148 jóvenes recibieron el sacramento de la Confirmación en la Parroquia Virgen de la Candelaria de Areguá, durante la solemne Vigilia de Pentecostés presidida ayer por el Cardenal Adalberto Martínez Flores.

La celebración, vivida con profunda alegría junto a toda la comunidad parroquial, padrinos, madrinas, familias y representantes de las distintas comunidades, se convirtió en una verdadera fiesta del Espíritu Santo y en un signo de renovación de la fe en la Iglesia.

Durante su homilía, el Cardenal animó a los jóvenes a mantener encendida la antorcha de la fe, permitiendo que el fuego de Pentecostés ilumine sus vidas, sus familias y toda la sociedad. Asimismo, los exhortó a profundizar su discernimiento y su compromiso cristiano, abriéndose generosamente al llamado que el Señor hace a cada uno, incluso en la vida consagrada y sacerdotal.

Recordó también que María Santísima, bajo la advocación de la Virgen de la Candelaria, señala siempre a Cristo, Luz del mundo, invitando a todos a dejarse transformar por su amor y a llevar esa luz especialmente a quienes viven momentos de sufrimiento, soledad o falta de esperanza.

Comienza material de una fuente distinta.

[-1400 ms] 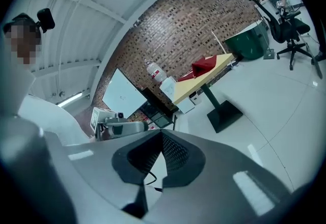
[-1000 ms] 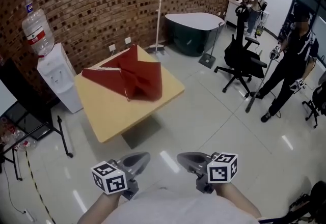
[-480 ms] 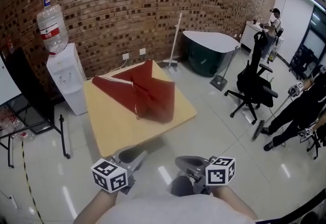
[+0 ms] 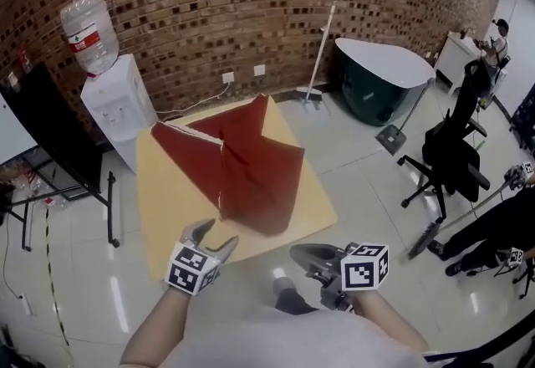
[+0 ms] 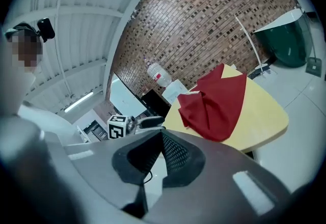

Al finalizar la celebración, varios jóvenes compartieron testimonios sobre su camino de preparación y encuentro con Cristo, conmoviendo a toda la comunidad por la sinceridad y profundidad de sus experiencias.

El Cardenal Adalberto dió gracias a Dios por este tiempo de gracia y por el trabajo silencioso y perseverante de catequistas, familias y agentes pastorales que acompañaron este proceso de formación y crecimiento en la fe.

¡Ven, Espíritu Santo, y renueva la faz de la tierra!